Transformation in Louise Erdrich’s The Last Report on the Miracles at Little No Horse
“The devil works with a shrewd persistence, Miss DeWitt, and is never known to give up a soul merely because it is a thing willed in heaven. Our labor is required here on earth, in the ordinary world. Evil, oh yes, evil…”
[Agnes replies,] “What do you know of evil? ...I’ve seen evil…It has blue eyes and brown shoes. About size ten. The feet are narrow. The hands are square. The build is slight and I’d say the face, though not handsome, has an intriguing changeability about it. Though I am only now repossessing my memory of all the specifics, Father Modeste, I’ve seen the devil himself and he was disguised in a rumpled cassock.” (35)
The Actor, the one “who took on…disguises,” he sometimes clothed himself in the likeness of “an old man, other times a pregnant woman, a crippled youth” (23). But on the day he encountered Miss DeWitt, he clothed himself in the robes of a priest.

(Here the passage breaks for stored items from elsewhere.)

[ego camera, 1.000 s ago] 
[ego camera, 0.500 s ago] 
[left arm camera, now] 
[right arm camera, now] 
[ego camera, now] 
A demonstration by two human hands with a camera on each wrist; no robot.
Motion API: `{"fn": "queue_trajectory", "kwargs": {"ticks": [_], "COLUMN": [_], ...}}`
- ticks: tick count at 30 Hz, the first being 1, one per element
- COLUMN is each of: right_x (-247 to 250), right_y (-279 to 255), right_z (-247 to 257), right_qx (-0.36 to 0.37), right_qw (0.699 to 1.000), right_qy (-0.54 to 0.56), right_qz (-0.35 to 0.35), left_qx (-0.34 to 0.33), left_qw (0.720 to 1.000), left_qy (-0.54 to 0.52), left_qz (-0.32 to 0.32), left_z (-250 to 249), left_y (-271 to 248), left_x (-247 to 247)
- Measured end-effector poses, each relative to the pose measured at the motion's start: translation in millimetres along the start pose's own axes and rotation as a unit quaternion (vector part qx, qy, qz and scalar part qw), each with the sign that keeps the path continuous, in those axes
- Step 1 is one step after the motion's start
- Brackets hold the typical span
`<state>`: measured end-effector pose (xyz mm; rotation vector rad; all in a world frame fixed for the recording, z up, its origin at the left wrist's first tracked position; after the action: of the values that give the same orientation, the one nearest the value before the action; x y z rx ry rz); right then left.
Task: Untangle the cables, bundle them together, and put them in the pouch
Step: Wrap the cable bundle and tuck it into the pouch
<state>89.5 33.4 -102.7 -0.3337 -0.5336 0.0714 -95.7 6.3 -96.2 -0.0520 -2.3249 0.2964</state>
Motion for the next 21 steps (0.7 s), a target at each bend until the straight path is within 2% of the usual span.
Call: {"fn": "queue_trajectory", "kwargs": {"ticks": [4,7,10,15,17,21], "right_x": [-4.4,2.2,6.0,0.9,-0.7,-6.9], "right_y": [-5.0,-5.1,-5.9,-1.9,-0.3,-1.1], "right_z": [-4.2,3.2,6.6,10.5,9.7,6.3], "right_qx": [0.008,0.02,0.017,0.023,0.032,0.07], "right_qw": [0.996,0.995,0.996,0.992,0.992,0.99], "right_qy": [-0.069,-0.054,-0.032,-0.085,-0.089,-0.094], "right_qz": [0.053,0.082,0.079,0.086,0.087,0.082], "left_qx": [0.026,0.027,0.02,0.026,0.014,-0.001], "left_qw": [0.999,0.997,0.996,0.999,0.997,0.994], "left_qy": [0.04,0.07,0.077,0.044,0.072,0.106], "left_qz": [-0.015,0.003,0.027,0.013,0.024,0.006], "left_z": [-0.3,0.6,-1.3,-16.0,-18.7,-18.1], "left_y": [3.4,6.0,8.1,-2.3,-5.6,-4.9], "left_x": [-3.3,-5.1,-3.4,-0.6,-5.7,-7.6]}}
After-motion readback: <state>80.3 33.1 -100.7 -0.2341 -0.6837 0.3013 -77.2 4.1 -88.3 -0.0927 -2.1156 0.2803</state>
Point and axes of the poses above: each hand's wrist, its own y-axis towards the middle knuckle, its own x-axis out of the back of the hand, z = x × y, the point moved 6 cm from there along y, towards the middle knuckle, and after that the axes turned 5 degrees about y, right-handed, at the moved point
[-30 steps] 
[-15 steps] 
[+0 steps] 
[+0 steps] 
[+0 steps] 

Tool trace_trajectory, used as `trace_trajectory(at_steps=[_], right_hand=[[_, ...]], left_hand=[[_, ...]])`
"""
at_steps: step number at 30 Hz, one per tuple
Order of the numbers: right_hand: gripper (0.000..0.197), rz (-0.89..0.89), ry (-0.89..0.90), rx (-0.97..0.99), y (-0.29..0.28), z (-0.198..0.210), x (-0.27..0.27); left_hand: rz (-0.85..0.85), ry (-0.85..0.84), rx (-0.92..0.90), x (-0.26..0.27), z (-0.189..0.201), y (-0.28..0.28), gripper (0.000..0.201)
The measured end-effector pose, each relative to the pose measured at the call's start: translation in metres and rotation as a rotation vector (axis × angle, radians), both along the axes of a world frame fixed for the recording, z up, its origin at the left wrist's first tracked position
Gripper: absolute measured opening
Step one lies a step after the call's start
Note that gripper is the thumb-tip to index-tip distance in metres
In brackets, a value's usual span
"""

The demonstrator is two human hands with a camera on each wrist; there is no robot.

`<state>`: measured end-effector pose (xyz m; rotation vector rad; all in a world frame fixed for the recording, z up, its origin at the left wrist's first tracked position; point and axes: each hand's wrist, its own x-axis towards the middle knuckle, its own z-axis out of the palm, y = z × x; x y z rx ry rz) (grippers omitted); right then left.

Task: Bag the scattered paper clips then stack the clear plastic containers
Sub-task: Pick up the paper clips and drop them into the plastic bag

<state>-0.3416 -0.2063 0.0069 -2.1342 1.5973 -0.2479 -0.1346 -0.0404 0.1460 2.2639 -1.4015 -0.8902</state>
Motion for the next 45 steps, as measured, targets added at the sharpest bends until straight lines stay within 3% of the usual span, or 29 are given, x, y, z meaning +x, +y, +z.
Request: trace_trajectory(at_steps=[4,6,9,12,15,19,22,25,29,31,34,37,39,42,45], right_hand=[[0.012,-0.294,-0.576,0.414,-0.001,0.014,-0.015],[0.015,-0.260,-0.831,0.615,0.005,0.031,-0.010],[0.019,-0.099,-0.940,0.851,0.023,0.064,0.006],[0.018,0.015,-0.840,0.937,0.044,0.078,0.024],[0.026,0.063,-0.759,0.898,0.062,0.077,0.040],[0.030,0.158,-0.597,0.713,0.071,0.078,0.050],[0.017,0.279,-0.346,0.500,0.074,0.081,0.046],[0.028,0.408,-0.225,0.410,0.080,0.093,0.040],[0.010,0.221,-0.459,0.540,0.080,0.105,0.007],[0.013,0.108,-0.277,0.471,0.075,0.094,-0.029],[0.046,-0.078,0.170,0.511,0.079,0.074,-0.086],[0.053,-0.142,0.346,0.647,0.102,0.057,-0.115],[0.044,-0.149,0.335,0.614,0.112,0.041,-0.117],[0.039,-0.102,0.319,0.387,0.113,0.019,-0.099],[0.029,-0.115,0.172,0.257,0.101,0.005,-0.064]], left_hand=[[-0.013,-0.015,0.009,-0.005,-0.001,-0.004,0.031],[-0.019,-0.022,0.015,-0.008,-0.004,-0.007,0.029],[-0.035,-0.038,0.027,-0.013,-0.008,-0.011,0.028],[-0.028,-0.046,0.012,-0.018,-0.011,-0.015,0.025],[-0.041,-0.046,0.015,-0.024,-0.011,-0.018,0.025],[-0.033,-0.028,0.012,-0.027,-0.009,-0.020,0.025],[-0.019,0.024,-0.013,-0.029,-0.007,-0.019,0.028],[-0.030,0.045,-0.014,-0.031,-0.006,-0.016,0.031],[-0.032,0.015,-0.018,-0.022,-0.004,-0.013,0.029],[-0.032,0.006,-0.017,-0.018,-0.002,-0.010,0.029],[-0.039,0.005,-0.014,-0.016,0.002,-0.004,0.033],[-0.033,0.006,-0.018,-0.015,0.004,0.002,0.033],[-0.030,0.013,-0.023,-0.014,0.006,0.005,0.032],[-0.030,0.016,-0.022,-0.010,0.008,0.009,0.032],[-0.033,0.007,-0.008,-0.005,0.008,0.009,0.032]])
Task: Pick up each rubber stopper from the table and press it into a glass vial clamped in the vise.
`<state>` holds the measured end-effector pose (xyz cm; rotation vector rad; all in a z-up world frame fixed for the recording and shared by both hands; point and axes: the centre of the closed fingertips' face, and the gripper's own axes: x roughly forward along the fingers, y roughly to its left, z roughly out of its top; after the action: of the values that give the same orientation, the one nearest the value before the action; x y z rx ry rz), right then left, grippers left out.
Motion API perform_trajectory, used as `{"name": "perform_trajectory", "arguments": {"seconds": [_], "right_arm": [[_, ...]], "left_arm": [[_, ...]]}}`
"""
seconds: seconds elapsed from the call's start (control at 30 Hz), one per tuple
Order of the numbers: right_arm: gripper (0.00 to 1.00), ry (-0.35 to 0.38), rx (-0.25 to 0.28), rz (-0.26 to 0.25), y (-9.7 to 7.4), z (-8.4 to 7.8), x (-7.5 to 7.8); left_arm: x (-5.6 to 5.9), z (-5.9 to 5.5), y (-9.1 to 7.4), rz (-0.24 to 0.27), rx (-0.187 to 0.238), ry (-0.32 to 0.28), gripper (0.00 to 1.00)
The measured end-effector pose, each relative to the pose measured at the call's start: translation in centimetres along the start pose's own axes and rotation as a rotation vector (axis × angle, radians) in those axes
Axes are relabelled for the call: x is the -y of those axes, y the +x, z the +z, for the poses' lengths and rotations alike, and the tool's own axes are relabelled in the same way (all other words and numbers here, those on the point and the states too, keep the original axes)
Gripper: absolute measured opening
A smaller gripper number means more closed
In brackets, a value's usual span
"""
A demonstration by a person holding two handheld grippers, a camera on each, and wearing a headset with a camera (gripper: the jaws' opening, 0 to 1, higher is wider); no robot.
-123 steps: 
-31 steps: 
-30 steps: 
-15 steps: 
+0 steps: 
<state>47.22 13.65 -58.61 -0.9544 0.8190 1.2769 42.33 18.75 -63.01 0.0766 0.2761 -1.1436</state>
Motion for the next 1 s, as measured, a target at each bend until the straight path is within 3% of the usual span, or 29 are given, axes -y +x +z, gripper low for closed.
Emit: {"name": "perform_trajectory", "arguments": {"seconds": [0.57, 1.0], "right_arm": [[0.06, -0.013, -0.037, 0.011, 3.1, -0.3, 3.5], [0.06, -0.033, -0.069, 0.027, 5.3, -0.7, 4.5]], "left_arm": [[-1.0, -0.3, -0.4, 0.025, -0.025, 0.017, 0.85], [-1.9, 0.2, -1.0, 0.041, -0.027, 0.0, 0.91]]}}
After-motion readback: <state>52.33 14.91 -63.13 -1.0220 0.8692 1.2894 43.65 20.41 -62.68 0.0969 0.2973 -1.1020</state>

In Louise Erdrich’s The Last Report on the Miracles at Little No Horse, there are two figures who don the garb of a priest without the sanction of the holy order: Agnes DeWitt and the Actor. Is there such a difference in their deception? Or, more adeptly, we might consider: is it inherently sinful to cloth yourself in a fabric, a skin, a likeness that is not one’s own by nature? Are we to condemn Agnes DeWitt as a falsifier, a fraud, an “Actor”? Or are we to believe that Agnes DeWitt’s transfiguration is sincere and ordained by God as a part of his “good, pleasing, and perfect will?” (Romans 12:2, NIV). In considering these questions, perhaps we ought to consider another story of transfiguration in the novel.
Having survived the great flood, Agnes is weakened both in spirit and in flesh. “Exhausted [by] fear,” Agnes wakes to the “smell of cooking.” “Starving,” Agnes “moved toward [the spoon]” of warm broth as if she were being “lured like an animal” (42). Only then does she realize that the spoon is held by a man. In his letter to the Philippians, Paul writes,
In your relationships with one another have the same mindset as Christ Jesus: Who, being in very nature God, did not consider equality with God something to be used to his own advantage; rather, he made himself nothing by taking the very nature of a servant, being made in human likeness. And being found in the appearance as a man, he humbled himself by becoming obedient to death—even death on a cross! (Philippians 2:5-8, NIV)
You see, the Actor and Agnes are not the only individuals to transfigure themselves in The Last Report. Christ himself alters his form, his appearance, his likeness in order to offer “comfort” to a lonely young woman exhausted by the storms of life (72).
And herein lies the difference, I believe, between Agnes DeWitt and the Actor. Beneath his “rumpled cassock,” the Actor, the devil in the flesh, is a heart “entirely ruthless,” “[caring] nothing for human life” (23). The Actor disguises himself with the clothing of a priest, but he is not transformed. 1 John 3:14 says, “We know that we have passed from death to life
because we love one another. Whoever does not love abides in death.” Unlike the Actor, who not only remains in death but revels in it, Agnes DeWitt is transfigured into the likeness of Father Damien Modeste because she has, as Paul describes in his letter to the Colossians, “put on a new self” (Colossians 3:10, NIV).
In one of his letters to the Pope, Father Damien writes, “Having met Him just that once, having known Him in a man’s body, how could I not love Him until death? How could I not follow Him? Be thou like as me, were His words, and I took them literally to mean that I should attend Him as a loving woman follows her soldier into the battle of life, dressed as He is dressed, suffering the same hardships” (43-4)
Transformed by the love of Christ, Agnes DeWitt “trimmed off her hair and…buried it with [the corpse of Father Damien Modeste] as though…he was the keeper of her old life” (44). Though “[t]he devil works with a shrewd persistence” and is “never known to give up a soul merely because it is a thing willed in heaven,” Agnes follows down a strange path as Father Damien because Christ has already “[broken] the trail” (23; 123) Agnes DeWitt, “a woman created of impossibility,” alters her form just as Christ altered his form so that the Ojibwe people might also be transformed (28). Paul writes,
Therefore, I urge you, brothers and sisters, in view of God’s mercy, to offer your bodies as a living sacrifice, holy and pleasing to God—that is your true and proper worship. Do not conform the ways of this world, but be transformed by the renewing of your mind. Then you will be able to test and approve what God’s will is--his good, pleasing and perfect will. (Romans 12:1-2, NIV)
As the narrator observes, “Through You, in You, with You. Aren’t those beautiful words?” (43).
Works Cited
Erdrich, Louise. The Last Report on the Miracles at Little No Horse. New York: Harper Perennial, 2001. 1-361. Print.
Holy Bible: New International Version. Grand Rapids: Zondervan, 1994. Print.